EXERCISE => Find each line below where the word "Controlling" occurs, and copy it.

──────────

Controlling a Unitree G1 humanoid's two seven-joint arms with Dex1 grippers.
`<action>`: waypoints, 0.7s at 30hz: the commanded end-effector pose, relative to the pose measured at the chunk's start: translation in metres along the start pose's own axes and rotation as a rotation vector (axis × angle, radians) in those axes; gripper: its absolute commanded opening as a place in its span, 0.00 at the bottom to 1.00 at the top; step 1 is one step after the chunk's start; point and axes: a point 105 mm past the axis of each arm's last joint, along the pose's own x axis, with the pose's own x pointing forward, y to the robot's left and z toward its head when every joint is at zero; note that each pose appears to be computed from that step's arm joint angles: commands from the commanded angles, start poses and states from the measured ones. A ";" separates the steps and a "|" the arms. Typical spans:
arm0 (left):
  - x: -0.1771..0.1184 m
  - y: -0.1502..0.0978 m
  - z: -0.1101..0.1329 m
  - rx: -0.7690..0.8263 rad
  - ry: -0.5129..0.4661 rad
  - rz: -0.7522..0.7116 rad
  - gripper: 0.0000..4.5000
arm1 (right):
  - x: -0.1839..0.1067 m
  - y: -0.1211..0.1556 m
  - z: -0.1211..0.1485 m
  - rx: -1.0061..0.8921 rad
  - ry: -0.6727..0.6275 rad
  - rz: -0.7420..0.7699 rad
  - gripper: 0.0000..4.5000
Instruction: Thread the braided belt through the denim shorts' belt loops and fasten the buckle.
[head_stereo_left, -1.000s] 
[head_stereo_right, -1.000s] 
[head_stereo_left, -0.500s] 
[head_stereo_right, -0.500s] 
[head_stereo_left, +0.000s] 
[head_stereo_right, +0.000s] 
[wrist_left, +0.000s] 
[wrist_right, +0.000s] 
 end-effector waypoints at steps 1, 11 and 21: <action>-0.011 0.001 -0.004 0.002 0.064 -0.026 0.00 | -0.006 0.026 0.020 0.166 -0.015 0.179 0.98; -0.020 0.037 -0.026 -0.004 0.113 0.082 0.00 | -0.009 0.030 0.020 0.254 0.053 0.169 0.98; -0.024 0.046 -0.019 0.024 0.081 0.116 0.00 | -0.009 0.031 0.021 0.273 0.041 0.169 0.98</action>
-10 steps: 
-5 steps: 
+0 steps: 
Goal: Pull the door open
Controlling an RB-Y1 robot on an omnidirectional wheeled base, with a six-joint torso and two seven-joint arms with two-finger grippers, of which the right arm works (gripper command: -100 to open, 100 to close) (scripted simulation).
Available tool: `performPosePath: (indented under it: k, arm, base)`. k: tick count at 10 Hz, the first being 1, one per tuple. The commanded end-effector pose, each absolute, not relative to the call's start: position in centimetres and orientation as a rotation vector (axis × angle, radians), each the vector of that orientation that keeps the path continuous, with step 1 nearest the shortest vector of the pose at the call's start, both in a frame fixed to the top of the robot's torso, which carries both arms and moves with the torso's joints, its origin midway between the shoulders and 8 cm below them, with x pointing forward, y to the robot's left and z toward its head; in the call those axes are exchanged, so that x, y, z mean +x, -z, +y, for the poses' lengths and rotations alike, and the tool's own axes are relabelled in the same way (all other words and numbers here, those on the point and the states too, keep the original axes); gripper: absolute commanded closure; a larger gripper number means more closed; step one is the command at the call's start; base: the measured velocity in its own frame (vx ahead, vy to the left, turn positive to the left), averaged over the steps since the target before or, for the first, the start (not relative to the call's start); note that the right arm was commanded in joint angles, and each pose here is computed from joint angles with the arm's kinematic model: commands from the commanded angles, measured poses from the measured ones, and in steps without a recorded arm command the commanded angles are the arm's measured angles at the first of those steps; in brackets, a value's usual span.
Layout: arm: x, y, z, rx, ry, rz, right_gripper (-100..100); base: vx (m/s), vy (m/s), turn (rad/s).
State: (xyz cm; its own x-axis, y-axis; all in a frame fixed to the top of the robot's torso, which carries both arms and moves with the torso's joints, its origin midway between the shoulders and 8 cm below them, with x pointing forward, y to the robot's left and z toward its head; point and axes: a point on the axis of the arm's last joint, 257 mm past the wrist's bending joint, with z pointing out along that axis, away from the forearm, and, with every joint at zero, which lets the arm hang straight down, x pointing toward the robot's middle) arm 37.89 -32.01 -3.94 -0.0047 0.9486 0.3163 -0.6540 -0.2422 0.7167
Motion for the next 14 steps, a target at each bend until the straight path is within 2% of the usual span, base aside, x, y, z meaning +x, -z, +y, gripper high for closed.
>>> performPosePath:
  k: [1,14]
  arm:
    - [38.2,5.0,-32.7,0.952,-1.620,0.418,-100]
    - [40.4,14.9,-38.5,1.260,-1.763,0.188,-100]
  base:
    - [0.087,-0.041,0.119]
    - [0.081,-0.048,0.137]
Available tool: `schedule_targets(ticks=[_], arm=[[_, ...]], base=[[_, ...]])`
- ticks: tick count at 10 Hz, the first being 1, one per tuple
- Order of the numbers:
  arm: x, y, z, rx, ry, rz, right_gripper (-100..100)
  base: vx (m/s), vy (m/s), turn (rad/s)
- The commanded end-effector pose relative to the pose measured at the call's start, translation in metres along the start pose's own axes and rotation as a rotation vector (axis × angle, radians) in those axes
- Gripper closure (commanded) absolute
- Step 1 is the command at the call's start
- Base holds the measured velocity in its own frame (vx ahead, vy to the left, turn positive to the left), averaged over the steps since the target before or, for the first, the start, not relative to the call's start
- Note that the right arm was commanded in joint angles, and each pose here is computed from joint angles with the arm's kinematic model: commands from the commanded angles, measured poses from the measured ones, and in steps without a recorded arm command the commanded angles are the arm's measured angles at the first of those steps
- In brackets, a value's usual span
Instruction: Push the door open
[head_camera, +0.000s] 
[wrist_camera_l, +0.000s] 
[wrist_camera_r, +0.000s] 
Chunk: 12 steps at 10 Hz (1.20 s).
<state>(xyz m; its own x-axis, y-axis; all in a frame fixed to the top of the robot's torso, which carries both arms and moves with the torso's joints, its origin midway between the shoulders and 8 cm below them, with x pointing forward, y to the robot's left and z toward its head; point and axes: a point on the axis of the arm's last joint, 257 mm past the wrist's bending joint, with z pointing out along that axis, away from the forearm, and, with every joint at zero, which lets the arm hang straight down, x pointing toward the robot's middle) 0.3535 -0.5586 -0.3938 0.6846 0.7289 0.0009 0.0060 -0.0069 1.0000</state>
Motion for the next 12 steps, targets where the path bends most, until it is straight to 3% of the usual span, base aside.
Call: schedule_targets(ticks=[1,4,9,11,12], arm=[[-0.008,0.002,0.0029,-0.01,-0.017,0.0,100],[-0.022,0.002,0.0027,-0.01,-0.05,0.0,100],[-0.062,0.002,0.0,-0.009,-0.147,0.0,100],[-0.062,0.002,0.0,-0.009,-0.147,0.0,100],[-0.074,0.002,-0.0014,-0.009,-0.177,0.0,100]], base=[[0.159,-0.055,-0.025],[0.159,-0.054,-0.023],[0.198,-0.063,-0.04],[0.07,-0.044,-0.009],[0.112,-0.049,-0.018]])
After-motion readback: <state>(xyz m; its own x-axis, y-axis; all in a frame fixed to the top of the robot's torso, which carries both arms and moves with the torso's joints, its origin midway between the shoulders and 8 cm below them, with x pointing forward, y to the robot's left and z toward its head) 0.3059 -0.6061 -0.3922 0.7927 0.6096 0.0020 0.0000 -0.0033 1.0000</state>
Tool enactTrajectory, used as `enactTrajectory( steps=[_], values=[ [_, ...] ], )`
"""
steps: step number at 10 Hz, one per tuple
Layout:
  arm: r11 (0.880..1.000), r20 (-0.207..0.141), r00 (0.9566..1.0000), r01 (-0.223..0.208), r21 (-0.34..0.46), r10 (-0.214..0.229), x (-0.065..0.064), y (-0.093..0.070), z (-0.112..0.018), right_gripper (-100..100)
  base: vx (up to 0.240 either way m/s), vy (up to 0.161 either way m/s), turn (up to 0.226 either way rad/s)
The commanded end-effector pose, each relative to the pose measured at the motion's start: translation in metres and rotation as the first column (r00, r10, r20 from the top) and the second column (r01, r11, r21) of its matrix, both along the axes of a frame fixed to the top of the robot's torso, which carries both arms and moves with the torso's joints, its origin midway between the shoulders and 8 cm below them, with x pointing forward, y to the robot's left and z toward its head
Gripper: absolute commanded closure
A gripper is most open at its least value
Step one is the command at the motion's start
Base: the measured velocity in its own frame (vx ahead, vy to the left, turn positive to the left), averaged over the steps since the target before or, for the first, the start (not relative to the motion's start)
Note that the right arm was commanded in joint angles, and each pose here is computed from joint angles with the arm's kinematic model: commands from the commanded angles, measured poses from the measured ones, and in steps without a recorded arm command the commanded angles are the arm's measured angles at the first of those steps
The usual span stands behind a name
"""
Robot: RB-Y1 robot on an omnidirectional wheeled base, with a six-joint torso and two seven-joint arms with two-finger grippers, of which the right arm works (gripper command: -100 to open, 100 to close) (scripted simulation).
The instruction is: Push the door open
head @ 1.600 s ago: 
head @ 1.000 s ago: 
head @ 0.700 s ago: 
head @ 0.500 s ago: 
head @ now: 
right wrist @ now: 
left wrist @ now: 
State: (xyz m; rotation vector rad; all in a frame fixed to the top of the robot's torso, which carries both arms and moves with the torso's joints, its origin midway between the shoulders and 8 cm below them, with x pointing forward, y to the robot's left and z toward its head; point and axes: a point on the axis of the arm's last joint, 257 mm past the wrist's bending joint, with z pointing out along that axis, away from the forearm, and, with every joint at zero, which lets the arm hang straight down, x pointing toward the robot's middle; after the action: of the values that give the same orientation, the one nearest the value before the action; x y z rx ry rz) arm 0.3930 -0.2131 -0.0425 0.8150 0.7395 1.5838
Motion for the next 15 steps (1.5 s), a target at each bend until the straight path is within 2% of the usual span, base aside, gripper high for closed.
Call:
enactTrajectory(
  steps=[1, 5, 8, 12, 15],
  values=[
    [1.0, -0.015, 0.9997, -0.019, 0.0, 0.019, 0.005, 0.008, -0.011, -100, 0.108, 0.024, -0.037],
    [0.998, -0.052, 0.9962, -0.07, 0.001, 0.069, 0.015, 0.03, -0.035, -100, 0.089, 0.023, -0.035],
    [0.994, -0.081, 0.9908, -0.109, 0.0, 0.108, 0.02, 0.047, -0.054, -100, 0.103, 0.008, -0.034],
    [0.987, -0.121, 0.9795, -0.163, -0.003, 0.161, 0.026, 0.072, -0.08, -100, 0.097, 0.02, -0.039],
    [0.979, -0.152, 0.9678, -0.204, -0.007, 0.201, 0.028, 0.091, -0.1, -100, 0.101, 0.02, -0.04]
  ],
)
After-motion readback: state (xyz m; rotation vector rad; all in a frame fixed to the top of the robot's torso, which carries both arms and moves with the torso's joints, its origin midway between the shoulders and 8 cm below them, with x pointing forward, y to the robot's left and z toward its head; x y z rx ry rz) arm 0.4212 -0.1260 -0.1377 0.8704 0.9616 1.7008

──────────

RESPONSE FOR THIS EXERCISE =>
Controlling a Unitree G1 humanoid's two seven-joint arms with Dex1 grippers.
Controlling an RB-Y1 robot on an omnidirectional wheeled base, with a six-joint torso and two seven-joint arms with two-finger grippers, of which the right arm works (gripper command: -100 to open, 100 to close) (scripted simulation).

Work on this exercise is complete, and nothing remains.